(WHAT YOU HAVE TO DO):
Could you transcribe every record below exactly as written, excluding the pictures?

(INPUT MATERIAL):
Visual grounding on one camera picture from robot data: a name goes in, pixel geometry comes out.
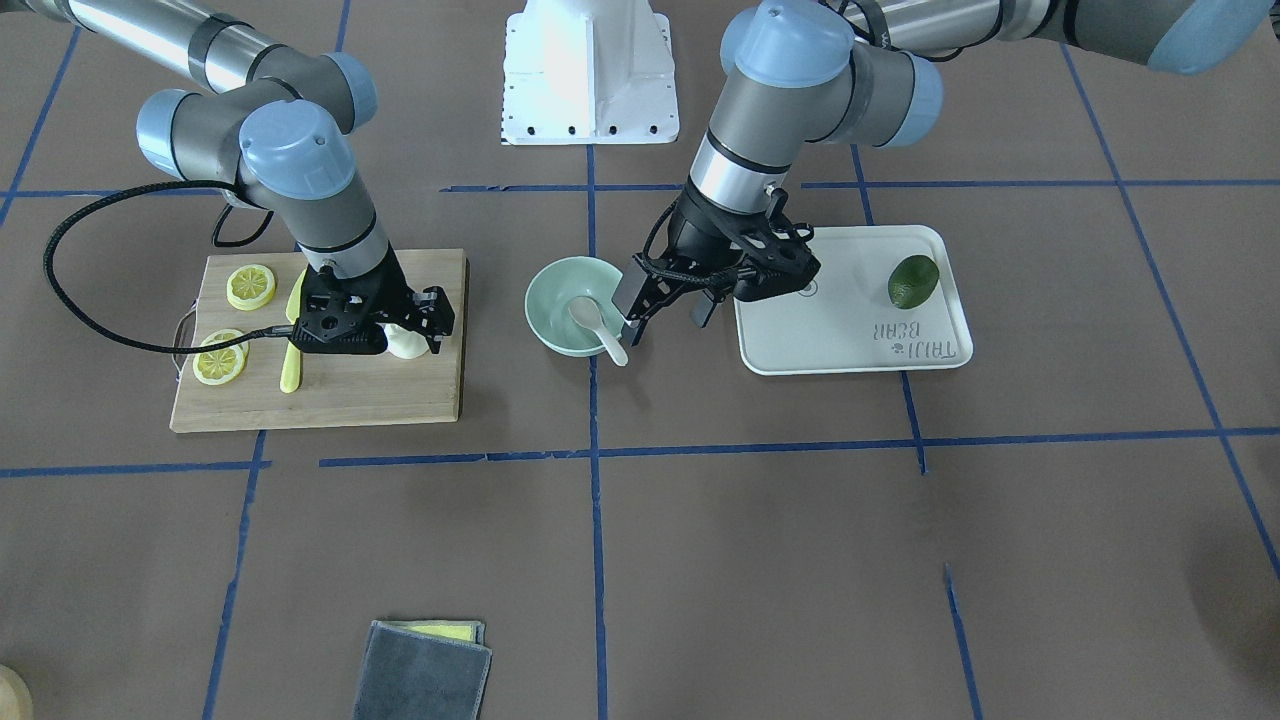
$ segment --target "yellow utensil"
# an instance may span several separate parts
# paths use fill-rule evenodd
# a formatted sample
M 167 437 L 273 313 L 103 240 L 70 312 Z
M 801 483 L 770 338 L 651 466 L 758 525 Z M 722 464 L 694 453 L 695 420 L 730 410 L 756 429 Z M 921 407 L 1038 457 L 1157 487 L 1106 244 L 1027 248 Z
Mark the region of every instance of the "yellow utensil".
M 289 301 L 284 304 L 284 319 L 296 323 L 298 313 L 302 310 L 302 278 L 307 274 L 306 268 L 298 275 L 289 291 Z M 284 366 L 280 368 L 280 392 L 293 392 L 302 384 L 302 351 L 291 342 L 284 348 Z

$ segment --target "cutting board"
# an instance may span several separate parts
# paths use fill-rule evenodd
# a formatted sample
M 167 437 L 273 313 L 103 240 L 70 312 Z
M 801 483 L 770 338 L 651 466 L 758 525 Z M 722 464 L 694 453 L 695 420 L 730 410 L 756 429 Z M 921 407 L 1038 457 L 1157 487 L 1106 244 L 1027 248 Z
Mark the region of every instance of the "cutting board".
M 456 313 L 453 334 L 439 355 L 401 360 L 381 355 L 302 356 L 302 386 L 280 392 L 284 338 L 250 341 L 244 372 L 221 386 L 206 386 L 183 363 L 169 428 L 175 433 L 283 428 L 335 428 L 457 421 L 462 402 L 462 350 L 466 327 L 467 258 L 462 250 L 397 250 L 410 287 L 444 288 Z M 227 302 L 227 278 L 257 263 L 275 273 L 275 296 L 265 306 L 242 311 Z M 301 252 L 214 255 L 196 301 L 192 342 L 214 331 L 243 332 L 285 323 L 284 305 L 306 268 Z

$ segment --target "blue joint cap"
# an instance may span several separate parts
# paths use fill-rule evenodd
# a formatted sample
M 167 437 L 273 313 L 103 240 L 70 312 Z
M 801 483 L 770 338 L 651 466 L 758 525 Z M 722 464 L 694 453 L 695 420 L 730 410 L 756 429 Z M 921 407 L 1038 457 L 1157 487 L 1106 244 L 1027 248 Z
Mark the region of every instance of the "blue joint cap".
M 1196 0 L 1147 59 L 1153 70 L 1193 76 L 1231 56 L 1258 29 L 1271 0 Z
M 253 110 L 239 131 L 244 165 L 271 192 L 324 200 L 356 177 L 356 154 L 324 108 L 276 100 Z
M 325 53 L 324 56 L 333 60 L 342 70 L 342 77 L 347 78 L 347 87 L 351 88 L 351 100 L 355 104 L 356 122 L 351 128 L 355 132 L 378 114 L 378 86 L 374 83 L 374 76 L 360 60 L 346 53 Z
M 814 87 L 849 67 L 854 28 L 814 0 L 765 0 L 755 9 L 733 60 L 772 87 Z
M 902 118 L 897 132 L 879 147 L 915 145 L 929 135 L 933 124 L 938 122 L 938 115 L 942 114 L 942 74 L 933 67 L 933 63 L 915 55 L 910 55 L 910 58 L 911 68 L 915 70 L 911 104 L 906 108 L 906 117 Z
M 152 165 L 169 173 L 178 179 L 186 179 L 178 172 L 178 160 L 173 156 L 173 117 L 178 113 L 178 105 L 188 96 L 195 95 L 186 90 L 161 90 L 138 110 L 138 122 L 134 126 L 138 135 L 138 149 Z
M 737 56 L 737 49 L 742 45 L 742 40 L 746 38 L 746 31 L 751 27 L 751 18 L 755 17 L 755 9 L 748 8 L 730 20 L 728 27 L 724 28 L 724 37 L 721 38 L 721 68 L 724 68 L 724 74 L 733 72 L 733 58 Z

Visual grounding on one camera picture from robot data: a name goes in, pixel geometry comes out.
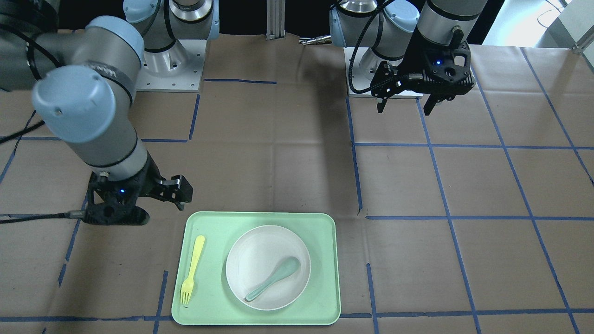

(TASK SOLUTION):
Visual grounding on one camera picture from robot data: a name goes in, pixel geometry comes out.
$ segment --target "yellow utensil"
# an instance may span several separate parts
# paths use fill-rule evenodd
# a formatted sample
M 167 437 L 273 313 L 103 240 L 70 312 Z
M 801 483 L 770 338 L 651 466 L 758 525 Z M 722 464 L 694 453 L 695 420 L 730 410 L 756 429 Z M 921 407 L 1038 457 L 1157 487 L 1106 244 L 1027 248 Z
Mark the region of every instance of the "yellow utensil".
M 289 301 L 284 304 L 284 319 L 296 323 L 298 313 L 302 310 L 302 278 L 307 274 L 306 268 L 298 275 L 289 291 Z M 284 366 L 280 368 L 280 392 L 293 392 L 302 384 L 302 351 L 291 342 L 284 348 Z

$ segment --target "cutting board"
# an instance may span several separate parts
# paths use fill-rule evenodd
# a formatted sample
M 167 437 L 273 313 L 103 240 L 70 312 Z
M 801 483 L 770 338 L 651 466 L 758 525 Z M 722 464 L 694 453 L 695 420 L 730 410 L 756 429 Z M 921 407 L 1038 457 L 1157 487 L 1106 244 L 1027 248 Z
Mark the region of every instance of the "cutting board".
M 456 313 L 453 334 L 439 355 L 401 360 L 381 355 L 302 356 L 302 386 L 280 392 L 284 338 L 250 341 L 244 372 L 221 386 L 206 386 L 183 363 L 169 428 L 175 433 L 283 428 L 335 428 L 457 421 L 462 402 L 462 350 L 466 327 L 467 258 L 462 250 L 397 250 L 410 287 L 444 288 Z M 227 302 L 227 278 L 257 263 L 275 273 L 275 296 L 265 306 L 242 311 Z M 301 252 L 214 255 L 196 301 L 192 342 L 214 331 L 243 332 L 285 323 L 284 305 L 306 268 Z

$ segment --target "blue joint cap"
# an instance may span several separate parts
# paths use fill-rule evenodd
# a formatted sample
M 167 437 L 273 313 L 103 240 L 70 312 Z
M 801 483 L 770 338 L 651 466 L 758 525 Z M 722 464 L 694 453 L 695 420 L 730 410 L 756 429 Z M 921 407 L 1038 457 L 1157 487 L 1106 244 L 1027 248 Z
Mark the region of every instance of the "blue joint cap".
M 1196 0 L 1147 59 L 1153 70 L 1193 76 L 1231 56 L 1258 29 L 1271 0 Z
M 253 110 L 239 131 L 244 165 L 271 192 L 324 200 L 356 177 L 356 154 L 324 108 L 276 100 Z
M 325 53 L 324 56 L 333 60 L 342 70 L 342 77 L 347 78 L 347 87 L 351 88 L 351 100 L 355 104 L 356 122 L 351 128 L 355 132 L 378 114 L 378 86 L 374 83 L 374 76 L 360 60 L 346 53 Z
M 814 87 L 849 67 L 854 28 L 814 0 L 765 0 L 755 9 L 733 60 L 772 87 Z
M 902 118 L 897 132 L 879 147 L 915 145 L 929 135 L 933 124 L 938 122 L 938 115 L 942 114 L 942 74 L 933 67 L 933 63 L 915 55 L 910 55 L 910 58 L 911 68 L 915 70 L 911 104 L 906 108 L 906 117 Z
M 152 165 L 169 173 L 178 179 L 186 179 L 178 172 L 178 160 L 173 156 L 173 117 L 178 113 L 178 105 L 188 96 L 195 95 L 186 90 L 161 90 L 138 110 L 138 122 L 134 126 L 138 135 L 138 149 Z
M 737 56 L 737 49 L 742 45 L 742 40 L 746 38 L 746 31 L 751 27 L 751 18 L 755 17 L 755 9 L 748 8 L 730 20 L 728 27 L 724 28 L 724 37 L 721 38 L 721 68 L 724 68 L 724 74 L 733 72 L 733 58 Z

Visual grounding on one camera picture from robot data: a name goes in, pixel geometry comes out.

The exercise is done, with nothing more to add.